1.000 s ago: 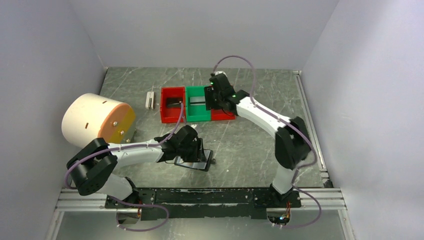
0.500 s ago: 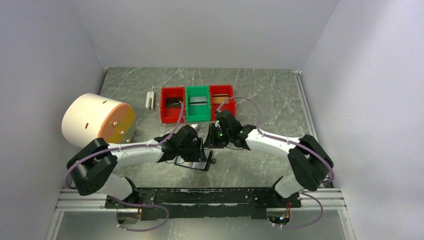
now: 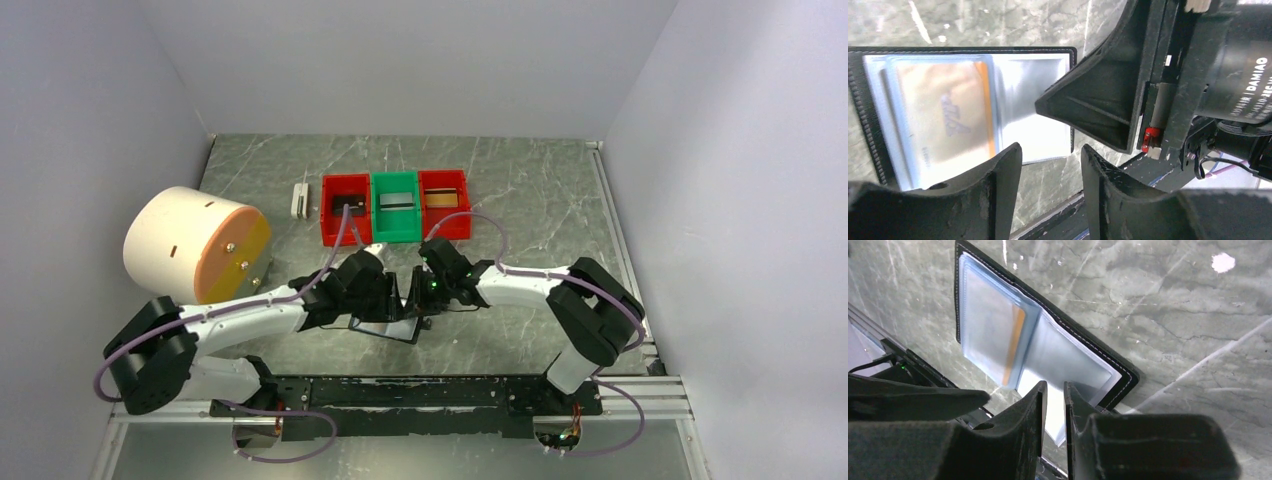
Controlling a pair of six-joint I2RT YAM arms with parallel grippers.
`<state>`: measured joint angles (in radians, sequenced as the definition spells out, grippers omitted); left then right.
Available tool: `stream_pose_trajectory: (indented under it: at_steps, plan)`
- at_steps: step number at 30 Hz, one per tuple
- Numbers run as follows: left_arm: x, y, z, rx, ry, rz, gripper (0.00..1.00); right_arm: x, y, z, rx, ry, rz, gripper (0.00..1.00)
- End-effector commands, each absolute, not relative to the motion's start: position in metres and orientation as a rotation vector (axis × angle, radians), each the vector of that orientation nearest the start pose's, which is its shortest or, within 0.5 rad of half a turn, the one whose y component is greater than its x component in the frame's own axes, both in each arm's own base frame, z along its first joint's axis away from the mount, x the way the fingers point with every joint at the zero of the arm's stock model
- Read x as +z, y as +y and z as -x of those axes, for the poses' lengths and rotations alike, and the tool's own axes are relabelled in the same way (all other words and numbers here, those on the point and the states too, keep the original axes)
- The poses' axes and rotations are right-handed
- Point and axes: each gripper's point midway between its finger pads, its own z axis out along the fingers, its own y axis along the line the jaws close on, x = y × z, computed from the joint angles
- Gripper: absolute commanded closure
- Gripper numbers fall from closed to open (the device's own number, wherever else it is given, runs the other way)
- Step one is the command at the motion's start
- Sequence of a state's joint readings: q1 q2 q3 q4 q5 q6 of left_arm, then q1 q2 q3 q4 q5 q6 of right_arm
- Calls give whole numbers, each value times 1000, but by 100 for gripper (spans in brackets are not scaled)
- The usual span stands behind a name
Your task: Take the credit cards out of the card holder
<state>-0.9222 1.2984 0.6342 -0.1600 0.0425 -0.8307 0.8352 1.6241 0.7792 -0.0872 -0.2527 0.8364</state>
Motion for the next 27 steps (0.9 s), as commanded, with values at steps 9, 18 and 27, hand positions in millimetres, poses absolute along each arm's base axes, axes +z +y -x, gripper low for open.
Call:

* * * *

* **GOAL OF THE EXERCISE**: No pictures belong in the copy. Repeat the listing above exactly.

* **SOLUTION FOR THIS EXERCISE**:
1.000 s ago: 
0.500 s ago: 
now: 
Controlling a pair of six-joint I2RT YAM arms with parallel grippers.
`<state>`: measured joint angles (in radians, sequenced as the definition spells out, grippers omitted); left then right.
Available tool: `stream_pose_trajectory: (indented under it: at_steps, plan)`
- at_steps: step number at 30 Hz, one per tuple
- Numbers run as follows: left_arm: x, y, z, rx, ry, rz, gripper (0.00..1.00); right_arm: x, y, z, rx, ry, rz, gripper (0.00..1.00)
- End-effector commands, each absolute, not relative to the motion's start: position in metres and orientation as a rotation vector (axis × angle, radians), each the vector of that orientation nearest the start pose's, which is its shortest or, within 0.5 rad of half a turn, the one whose y component is greater than its x component in the frame's own axes, both in each arm's own base frame, z along its first joint's axis away from the mount, x the way the fingers point with every joint at the zero of the arm's stock model
- Read x as +z, y as +y and z as -x of those axes, for the poses' lengths and rotations alike, and the tool's own axes are relabelled in the same way (all other words and numbers here, those on the point and the states too, keep the original axes)
- The poses' axes and rotations are right-handed
- Point and axes: each gripper's point midway between its finger pads, its own z axis out along the fingers, its own y axis along the line the jaws close on, x = y × z, computed from the joint angles
- Gripper: absolute commanded closure
- Gripper numbers fall from closed to open (the device's own number, wherever else it is given, runs the other way)
- Step one is the command at the motion's start
- Sequence of a state's joint readings: q1 q2 q3 q4 q5 q6 of left_arm, then q1 q2 q3 q4 q5 q6 of right_arm
- Calls give whole numbers, each value times 1000, but by 100 for gripper (spans in brackets are not scaled)
- The usual span stands behind a name
Your task: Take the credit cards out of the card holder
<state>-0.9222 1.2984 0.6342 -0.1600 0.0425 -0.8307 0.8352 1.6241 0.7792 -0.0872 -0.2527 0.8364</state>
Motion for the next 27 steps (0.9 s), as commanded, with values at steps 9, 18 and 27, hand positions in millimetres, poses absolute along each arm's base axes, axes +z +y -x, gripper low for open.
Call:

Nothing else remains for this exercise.